EXERCISE DESCRIPTION: Every entry below is to be copied exactly, with nothing left out.

RECORDS SUPPLIED:
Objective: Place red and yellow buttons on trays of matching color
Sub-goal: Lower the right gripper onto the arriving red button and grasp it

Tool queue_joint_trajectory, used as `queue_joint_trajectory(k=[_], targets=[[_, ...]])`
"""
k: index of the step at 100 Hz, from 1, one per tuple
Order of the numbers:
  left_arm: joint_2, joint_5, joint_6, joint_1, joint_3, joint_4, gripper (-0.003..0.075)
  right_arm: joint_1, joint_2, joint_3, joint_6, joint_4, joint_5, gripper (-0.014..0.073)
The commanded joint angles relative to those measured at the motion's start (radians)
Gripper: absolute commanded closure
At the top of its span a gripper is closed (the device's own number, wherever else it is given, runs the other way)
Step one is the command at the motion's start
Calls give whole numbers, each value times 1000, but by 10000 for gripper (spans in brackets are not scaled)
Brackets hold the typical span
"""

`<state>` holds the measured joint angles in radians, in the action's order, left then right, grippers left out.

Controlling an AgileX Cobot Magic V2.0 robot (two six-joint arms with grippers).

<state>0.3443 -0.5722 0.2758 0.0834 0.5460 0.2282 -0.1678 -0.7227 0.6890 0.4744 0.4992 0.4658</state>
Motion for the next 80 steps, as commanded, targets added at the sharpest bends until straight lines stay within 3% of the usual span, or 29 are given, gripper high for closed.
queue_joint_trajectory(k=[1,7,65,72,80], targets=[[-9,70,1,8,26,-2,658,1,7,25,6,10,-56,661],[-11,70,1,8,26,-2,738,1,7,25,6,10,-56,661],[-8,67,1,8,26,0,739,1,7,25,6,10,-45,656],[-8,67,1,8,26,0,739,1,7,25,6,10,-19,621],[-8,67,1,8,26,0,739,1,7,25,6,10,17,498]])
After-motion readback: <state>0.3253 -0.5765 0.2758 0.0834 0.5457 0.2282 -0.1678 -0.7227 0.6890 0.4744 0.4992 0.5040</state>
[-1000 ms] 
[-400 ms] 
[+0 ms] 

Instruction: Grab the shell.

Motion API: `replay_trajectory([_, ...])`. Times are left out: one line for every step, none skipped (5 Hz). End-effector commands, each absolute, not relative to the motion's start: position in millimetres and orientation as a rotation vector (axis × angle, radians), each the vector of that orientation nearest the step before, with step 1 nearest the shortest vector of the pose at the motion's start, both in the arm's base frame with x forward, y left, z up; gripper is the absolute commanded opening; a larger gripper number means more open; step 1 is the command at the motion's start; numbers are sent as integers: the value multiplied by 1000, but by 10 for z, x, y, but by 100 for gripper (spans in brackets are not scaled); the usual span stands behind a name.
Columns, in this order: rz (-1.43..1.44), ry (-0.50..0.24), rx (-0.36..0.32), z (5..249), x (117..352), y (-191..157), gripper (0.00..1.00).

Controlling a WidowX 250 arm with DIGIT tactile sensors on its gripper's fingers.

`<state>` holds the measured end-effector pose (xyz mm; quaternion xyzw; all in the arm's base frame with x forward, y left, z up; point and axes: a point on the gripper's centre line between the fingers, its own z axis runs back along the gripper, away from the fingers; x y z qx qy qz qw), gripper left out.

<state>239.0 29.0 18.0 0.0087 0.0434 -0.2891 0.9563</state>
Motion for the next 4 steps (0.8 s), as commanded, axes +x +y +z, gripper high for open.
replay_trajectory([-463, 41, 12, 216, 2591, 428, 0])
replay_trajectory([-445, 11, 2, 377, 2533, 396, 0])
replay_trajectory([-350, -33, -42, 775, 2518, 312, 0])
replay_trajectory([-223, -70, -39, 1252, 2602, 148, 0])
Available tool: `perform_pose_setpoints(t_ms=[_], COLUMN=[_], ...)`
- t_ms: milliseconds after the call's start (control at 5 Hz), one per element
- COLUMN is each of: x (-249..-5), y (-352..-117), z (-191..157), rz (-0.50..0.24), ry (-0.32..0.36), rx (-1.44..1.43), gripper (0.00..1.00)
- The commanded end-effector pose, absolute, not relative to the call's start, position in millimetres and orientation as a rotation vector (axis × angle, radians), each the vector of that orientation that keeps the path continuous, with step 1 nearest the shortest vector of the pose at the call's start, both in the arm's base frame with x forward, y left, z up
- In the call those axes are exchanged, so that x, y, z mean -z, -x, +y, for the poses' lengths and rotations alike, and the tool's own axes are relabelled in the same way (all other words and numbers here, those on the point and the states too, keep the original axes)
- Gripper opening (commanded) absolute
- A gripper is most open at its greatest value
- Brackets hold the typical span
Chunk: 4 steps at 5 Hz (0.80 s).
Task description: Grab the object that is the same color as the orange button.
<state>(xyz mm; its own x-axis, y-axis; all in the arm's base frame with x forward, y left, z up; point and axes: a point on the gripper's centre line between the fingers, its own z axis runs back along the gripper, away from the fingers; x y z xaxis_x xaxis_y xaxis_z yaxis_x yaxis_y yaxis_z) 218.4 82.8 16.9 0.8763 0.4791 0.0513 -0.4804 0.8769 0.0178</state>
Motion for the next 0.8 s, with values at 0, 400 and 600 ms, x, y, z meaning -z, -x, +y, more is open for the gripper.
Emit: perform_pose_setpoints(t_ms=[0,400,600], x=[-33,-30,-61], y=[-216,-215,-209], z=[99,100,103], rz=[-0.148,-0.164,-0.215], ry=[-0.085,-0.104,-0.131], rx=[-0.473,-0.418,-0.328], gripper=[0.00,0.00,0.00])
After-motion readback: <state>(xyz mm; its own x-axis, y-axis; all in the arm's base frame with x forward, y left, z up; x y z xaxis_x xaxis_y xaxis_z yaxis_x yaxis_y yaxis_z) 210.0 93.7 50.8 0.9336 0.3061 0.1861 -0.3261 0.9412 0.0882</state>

WRITTEN SOLUTION:
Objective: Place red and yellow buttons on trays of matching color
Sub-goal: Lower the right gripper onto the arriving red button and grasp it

Tool queue_joint_trajectory, used as `queue_joint_trajectory(k=[_], targets=[[_, ...]])`
"""
k: index of the step at 100 Hz, from 1, one per tuple
Order of the numbers:
  left_arm: joint_2, joint_5, joint_6, joint_1, joint_3, joint_4, gripper (-0.003..0.075)
  right_arm: joint_1, joint_2, joint_3, joint_6, joint_4, joint_5, gripper (-0.014..0.073)
The commanded joint angles relative to those measured at the motion's start (radians)
Gripper: absolute commanded closure
At the top of its span a gripper is closed (the device's own number, wherever else it is given, runs the other way)
Step one is the command at the motion's start
Calls give whole numbers, each value times 1000, but by 10000 for gripper (spans in brackets are not scaled)
Brackets hold the typical span
"""

`<state>` holds the measured joint angles in radians, in the action's order, left then right, grippers left out.

Controlling an AgileX Cobot Magic V2.0 robot (two six-joint arms with grippers).

<state>0.3443 -0.5722 0.2758 0.0834 0.5460 0.2282 -0.1678 -0.7227 0.6890 0.4744 0.4992 0.4658</state>
Motion for the next 80 steps, as commanded, targets added at the sharpest bends until straight lines stay within 3% of the usual span, or 29 are given, gripper high for closed.
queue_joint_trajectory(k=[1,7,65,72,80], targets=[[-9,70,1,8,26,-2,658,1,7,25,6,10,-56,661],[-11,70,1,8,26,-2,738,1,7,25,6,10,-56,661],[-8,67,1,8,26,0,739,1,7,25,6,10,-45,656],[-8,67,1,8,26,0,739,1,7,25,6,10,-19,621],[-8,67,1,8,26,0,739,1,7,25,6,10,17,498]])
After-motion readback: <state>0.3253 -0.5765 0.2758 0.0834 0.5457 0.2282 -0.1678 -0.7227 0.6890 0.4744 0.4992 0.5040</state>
[-1000 ms] 
[-400 ms] 
[+0 ms] 

Instruction: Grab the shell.

Motion API: `replay_trajectory([_, ...])`. Times are left out: one line for every step, none skipped (5 Hz). End-effector commands, each absolute, not relative to the motion's start: position in millimetres and orientation as a rotation vector (axis × angle, radians), each the vector of that orientation nearest the step before, with step 1 nearest the shortest vector of the pose at the motion's start, both in the arm's base frame with x forward, y left, z up; gripper is the absolute commanded opening; a larger gripper number means more open; step 1 is the command at the motion's start; numbers are sent as integers: the value multiplied by 1000, but by 10 for z, x, y, but by 100 for gripper (spans in brackets are not scaled); the usual span stands behind a name.
Columns, in this order: rz (-1.43..1.44), ry (-0.50..0.24), rx (-0.36..0.32), z (5..249), x (117..352), y (-191..157), gripper (0.00..1.00).

Controlling a WidowX 250 arm with DIGIT tactile sensors on its gripper's fingers.

`<state>` holds the measured end-effector pose (xyz mm; quaternion xyzw; all in the arm's base frame with x forward, y left, z up; point and axes: a point on the gripper's centre line between the fingers, its own z axis runs back along the gripper, away from the fingers; x y z qx qy qz qw), gripper left out.

<state>239.0 29.0 18.0 0.0087 0.0434 -0.2891 0.9563</state>
Motion for the next 4 steps (0.8 s), as commanded, axes +x +y +z, gripper high for open.
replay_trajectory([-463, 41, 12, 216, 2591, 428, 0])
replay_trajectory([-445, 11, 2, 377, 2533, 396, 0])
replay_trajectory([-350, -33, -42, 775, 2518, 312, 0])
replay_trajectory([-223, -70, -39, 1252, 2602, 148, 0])
Available tool: `perform_pose_setpoints(t_ms=[_], COLUMN=[_], ...)`
- t_ms: milliseconds after the call's start (control at 5 Hz), one per element
- COLUMN is each of: x (-249..-5), y (-352..-117), z (-191..157), rz (-0.50..0.24), ry (-0.32..0.36), rx (-1.44..1.43), gripper (0.00..1.00)
- The commanded end-effector pose, absolute, not relative to the call's start, position in millimetres and orientation as a rotation vector (axis × angle, radians), each the vector of that orientation that keeps the path continuous, with step 1 nearest the shortest vector of the pose at the call's start, both in the arm's base frame with x forward, y left, z up
- In the call those axes are exchanged, so that x, y, z mean -z, -x, +y, for the poses' lengths and rotations alike, and the tool's own axes are relabelled in the same way (all other words and numbers here, those on the point and the states too, keep the original axes)
- Gripper opening (commanded) absolute
- A gripper is most open at its greatest value
- Brackets hold the typical span
Chunk: 4 steps at 5 Hz (0.80 s).
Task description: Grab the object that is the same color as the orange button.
<state>(xyz mm; its own x-axis, y-axis; all in the arm's base frame with x forward, y left, z up; point and axes: a point on the gripper's centre line between the fingers, its own z axis runs back along the gripper, away from the fingers; x y z xaxis_x xaxis_y xaxis_z yaxis_x yaxis_y yaxis_z) 218.4 82.8 16.9 0.8763 0.4791 0.0513 -0.4804 0.8769 0.0178</state>
Motion for the next 0.8 s, with values at 0, 400 and 600 ms, x, y, z meaning -z, -x, +y, more is open for the gripper.
Emit: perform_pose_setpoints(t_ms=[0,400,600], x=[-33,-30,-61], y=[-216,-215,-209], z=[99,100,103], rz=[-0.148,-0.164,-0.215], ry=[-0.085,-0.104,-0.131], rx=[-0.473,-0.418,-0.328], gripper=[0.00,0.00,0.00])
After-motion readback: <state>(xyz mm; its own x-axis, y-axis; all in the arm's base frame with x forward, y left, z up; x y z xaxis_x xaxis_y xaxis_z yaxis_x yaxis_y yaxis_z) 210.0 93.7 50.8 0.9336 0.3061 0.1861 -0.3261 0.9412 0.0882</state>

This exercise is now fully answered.